Un articolo di Repubblica Torino riferiva che già il 16 marzo «si era accertato che il virus era entrato tra quelle mura, quando due pazienti hanno dovuto ricorrere alle cure ospedaliere per altre ragioni e, all'ingresso, era stato fatto il tampone ed era risultato positivo. Dall'ospedale le due anziane non sono più uscite, decedute entrambe.
Ma i morti sarebbero molti di più: 25 nelle ultime settimane su 104 ospiti, con punte di 4 decessi in un giorno». La cronista riportava la risposta della struttura, senza specificare chi avesse parlato: «Non abbiamo tutti questi decessi, sono bufale». Contattato da Domani, Principe ha risposto che «alla Trinitè c'è più di un problema, ma io lì non sono socio gestore, ma solo socio economico». In pratica incassa, ma non mette bocca.
L’insospettabile
Principe, dunque, emerge per la prima volta nell’inchiesta sulle farmacie milanesi. È stato socio fino al 2013 di Strangio, che secondo gli investigatori di Milano e Reggio Calabria è legato alla cosca Romeo.
L’imprenditore delle Rsa torinesi è citato in quelle carte anche per un investimento: insieme al gruppo di Strangio, incluso Giampaolo, era coinvolto nell’acquisto di una farmacia a Bruino, nel torinese, a un prezzo di 2,2 milioni di euro. Del gruppetto di investitori faceva parte anche Giuseppe Musolino, già consigliere comunale d’opposizione al comune di Leinì, municipio sciolto per ‘ndrangheta dopo “Minotauro”, la maxi inchiesta che ha portato alla sbarra un centinaio persone tra boss, imprenditori e politici.
Cataldo Principe, invece, è stato in passato vicesindaco. Il legame societario tra Principe e Strangio è diretto, risale a qualche anno fa, almeno in due aziende. Una di queste è il residence San Placido, fa parte del network Rsa di Principe. Strangio, l’uomo delle cosche, ha dismesso le quote nel 2012.
«Strangio? Chi è ?», si difende Principe, che però pochi minuti più tardi recupera la memoria: «L'ho conosciuto quando era una persona onorevole, direttore di un ufficio postale, se si è messo in mezzo ai guai sono affari suoi». Principe racconta di aver conosciuto quel gruppo di imprenditori, coinvolti anche nel business della farmacie, in un contesto insospettabile: «Si presentavano anche in compagnia di un giudice, di cui non ricordo il nome». Durante la conversazione, però, Principe cambia tono: «Non so chi è lei, lei non è un giornalista, ma che cazzo vuole? Io sono una persona perbene e quelli li ha portati Musolino».
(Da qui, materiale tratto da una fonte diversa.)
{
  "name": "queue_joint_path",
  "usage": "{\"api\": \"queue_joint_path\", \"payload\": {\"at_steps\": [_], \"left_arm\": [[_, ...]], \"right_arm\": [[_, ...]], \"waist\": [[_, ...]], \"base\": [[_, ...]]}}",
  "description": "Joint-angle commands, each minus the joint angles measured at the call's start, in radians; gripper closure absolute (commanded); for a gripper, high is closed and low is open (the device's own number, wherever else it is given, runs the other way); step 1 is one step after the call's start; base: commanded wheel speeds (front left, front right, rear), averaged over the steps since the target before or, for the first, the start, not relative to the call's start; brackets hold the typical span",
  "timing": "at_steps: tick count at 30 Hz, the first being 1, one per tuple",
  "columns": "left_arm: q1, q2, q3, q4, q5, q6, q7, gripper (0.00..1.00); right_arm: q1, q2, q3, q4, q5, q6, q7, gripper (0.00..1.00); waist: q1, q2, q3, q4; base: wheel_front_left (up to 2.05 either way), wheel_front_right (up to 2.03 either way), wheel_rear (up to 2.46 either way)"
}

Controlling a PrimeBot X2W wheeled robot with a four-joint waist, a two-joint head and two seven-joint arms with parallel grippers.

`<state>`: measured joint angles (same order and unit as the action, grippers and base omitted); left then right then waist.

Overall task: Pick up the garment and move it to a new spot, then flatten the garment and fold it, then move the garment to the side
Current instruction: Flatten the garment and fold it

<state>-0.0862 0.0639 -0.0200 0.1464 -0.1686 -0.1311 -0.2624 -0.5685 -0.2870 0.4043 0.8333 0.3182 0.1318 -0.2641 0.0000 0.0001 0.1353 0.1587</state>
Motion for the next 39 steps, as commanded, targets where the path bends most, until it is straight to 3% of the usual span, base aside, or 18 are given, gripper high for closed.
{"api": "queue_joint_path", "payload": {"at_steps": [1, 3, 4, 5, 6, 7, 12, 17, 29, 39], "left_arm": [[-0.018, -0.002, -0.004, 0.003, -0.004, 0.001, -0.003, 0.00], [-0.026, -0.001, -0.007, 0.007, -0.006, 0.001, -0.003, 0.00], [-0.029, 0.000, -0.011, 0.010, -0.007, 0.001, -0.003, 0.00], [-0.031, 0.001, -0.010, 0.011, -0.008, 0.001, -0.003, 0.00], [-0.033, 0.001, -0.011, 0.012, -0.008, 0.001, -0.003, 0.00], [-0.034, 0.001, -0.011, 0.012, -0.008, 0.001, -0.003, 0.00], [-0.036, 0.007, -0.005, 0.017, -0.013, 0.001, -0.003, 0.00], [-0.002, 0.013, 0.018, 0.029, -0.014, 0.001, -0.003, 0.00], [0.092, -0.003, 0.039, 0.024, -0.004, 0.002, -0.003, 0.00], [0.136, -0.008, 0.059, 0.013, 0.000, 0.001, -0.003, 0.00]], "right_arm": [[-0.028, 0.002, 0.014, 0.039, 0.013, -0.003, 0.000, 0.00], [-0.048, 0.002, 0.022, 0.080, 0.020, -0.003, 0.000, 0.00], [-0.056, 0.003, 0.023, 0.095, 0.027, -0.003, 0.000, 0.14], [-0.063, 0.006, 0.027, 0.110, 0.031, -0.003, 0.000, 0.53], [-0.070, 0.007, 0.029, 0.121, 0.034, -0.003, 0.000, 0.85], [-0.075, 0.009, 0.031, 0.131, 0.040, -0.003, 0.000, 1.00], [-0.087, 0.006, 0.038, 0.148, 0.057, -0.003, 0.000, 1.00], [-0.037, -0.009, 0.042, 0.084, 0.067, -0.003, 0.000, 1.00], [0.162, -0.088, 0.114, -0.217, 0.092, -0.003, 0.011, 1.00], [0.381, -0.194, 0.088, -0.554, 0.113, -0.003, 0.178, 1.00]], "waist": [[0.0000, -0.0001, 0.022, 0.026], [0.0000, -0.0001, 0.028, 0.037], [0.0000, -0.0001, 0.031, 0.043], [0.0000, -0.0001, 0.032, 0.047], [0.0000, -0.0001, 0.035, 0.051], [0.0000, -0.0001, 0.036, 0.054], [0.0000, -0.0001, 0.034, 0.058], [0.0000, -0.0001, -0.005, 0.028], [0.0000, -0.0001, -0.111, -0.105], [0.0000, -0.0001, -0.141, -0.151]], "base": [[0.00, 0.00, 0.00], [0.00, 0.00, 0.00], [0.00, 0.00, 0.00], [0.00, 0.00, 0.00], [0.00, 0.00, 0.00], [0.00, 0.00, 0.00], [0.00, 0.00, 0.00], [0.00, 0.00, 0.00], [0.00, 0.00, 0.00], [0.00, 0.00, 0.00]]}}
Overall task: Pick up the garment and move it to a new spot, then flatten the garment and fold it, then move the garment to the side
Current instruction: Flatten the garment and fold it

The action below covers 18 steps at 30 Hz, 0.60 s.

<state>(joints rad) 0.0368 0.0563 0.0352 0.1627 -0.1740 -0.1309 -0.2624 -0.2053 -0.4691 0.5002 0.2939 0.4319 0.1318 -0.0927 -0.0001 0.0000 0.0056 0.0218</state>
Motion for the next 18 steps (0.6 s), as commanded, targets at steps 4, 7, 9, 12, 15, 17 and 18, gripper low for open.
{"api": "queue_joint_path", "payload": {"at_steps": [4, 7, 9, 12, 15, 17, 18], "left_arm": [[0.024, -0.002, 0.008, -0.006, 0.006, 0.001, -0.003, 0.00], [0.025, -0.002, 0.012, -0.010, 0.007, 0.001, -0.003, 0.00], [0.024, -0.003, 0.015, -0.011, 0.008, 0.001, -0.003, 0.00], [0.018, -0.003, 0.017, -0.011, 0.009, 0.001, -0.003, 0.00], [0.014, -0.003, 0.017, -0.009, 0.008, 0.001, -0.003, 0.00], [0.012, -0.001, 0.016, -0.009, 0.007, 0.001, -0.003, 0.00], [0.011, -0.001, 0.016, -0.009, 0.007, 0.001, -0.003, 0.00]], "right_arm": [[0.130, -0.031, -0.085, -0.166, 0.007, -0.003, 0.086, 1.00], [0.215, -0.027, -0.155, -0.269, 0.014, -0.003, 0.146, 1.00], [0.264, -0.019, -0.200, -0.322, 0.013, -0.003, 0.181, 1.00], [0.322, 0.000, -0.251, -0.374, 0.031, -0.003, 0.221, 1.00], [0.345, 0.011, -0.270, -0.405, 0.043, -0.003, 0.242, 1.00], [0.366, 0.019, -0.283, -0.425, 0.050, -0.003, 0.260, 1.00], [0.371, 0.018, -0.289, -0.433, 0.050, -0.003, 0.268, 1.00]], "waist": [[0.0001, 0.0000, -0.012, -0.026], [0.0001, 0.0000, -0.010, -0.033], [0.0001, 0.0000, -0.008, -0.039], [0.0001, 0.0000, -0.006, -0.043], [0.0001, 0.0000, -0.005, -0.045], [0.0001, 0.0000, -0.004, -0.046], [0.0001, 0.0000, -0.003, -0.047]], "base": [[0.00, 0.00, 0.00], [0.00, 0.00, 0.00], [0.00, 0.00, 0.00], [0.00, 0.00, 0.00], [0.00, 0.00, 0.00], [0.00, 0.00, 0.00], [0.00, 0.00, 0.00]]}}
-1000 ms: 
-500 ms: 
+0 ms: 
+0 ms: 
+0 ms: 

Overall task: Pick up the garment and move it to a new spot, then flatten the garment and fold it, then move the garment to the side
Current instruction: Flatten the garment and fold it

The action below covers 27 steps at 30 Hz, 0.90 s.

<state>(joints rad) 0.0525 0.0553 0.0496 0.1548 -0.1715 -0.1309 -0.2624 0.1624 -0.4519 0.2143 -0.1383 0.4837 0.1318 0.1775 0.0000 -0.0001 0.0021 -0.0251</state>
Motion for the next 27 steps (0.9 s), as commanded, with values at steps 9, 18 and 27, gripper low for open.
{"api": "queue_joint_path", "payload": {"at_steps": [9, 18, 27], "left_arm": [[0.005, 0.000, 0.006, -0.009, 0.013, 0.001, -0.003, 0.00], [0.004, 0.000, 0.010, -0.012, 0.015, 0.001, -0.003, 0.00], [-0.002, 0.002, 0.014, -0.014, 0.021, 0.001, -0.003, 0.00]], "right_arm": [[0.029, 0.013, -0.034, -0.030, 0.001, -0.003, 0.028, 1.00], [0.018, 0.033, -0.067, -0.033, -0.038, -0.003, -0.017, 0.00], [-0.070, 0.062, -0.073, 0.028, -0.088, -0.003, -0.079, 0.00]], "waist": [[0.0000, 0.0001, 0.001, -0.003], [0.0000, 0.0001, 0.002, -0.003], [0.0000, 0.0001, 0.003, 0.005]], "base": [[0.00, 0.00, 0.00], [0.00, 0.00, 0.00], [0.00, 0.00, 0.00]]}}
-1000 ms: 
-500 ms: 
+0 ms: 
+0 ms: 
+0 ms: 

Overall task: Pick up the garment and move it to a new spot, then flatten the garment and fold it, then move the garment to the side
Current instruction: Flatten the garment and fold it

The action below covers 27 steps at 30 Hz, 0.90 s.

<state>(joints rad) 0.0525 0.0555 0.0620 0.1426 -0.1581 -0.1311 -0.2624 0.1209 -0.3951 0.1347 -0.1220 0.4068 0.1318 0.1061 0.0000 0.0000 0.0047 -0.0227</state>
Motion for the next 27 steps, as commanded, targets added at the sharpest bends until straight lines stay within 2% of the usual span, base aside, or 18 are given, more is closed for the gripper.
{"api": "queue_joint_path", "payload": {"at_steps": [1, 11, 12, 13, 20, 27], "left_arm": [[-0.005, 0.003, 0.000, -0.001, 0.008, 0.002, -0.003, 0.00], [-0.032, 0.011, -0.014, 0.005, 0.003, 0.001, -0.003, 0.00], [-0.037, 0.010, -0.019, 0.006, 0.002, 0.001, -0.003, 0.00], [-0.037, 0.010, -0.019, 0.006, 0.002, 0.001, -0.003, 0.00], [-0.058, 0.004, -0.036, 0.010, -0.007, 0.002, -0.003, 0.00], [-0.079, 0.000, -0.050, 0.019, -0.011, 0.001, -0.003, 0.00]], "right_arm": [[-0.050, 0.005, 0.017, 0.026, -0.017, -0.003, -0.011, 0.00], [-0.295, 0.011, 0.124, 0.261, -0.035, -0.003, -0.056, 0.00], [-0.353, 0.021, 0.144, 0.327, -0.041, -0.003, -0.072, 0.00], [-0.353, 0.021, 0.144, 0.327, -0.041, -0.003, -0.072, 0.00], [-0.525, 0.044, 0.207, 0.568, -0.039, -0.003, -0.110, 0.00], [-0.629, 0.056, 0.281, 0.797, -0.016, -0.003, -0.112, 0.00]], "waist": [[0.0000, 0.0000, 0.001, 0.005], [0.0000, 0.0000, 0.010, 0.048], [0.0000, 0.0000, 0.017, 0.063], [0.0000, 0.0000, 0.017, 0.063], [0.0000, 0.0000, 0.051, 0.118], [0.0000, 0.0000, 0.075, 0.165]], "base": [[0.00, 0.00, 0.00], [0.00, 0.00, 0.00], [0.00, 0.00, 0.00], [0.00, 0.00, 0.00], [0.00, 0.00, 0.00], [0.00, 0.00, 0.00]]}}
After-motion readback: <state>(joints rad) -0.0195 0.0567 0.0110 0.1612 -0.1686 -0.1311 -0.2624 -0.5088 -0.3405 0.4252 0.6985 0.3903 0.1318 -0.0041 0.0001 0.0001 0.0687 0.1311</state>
C’è un’altra Rsa di cui Principe è socio. L’ultima a finire nella sua orbita è la Madonna delle grazie di Cintano, anch’essa accreditata con l’Asl e con alle spalle una storia rocambolesca. Sede in un antico palazzo della curia di Ivrea, fino al 2014 era nella disponibilità di Francesco D’Onofrio, condannato per ‘ndrangheta in appello l’anno scorso a sei anni.
La ditta Atena, riconducibile a Principe, che ha preso l’ha presa in gestione ha pagato mezzo milione di euro per rilevare il ramo d’azienda della vecchia società, che aveva un contenzioso con la curia. Atena gestisce una seconda Rsa: Tabor.
Nel 2013 Principe dato vita a un’altra Rsa, per anziani non autosufficienti: La Torre a Castelnuovo di Ceva, Cuneo. Sul web si circolano le foto dell’inaugurazione del parcheggio della struttura, messo a disposizione della comunità. Principe sorride al fianco del sindaco del paese. La politica dopo la sanità, la sua passione mai sopita.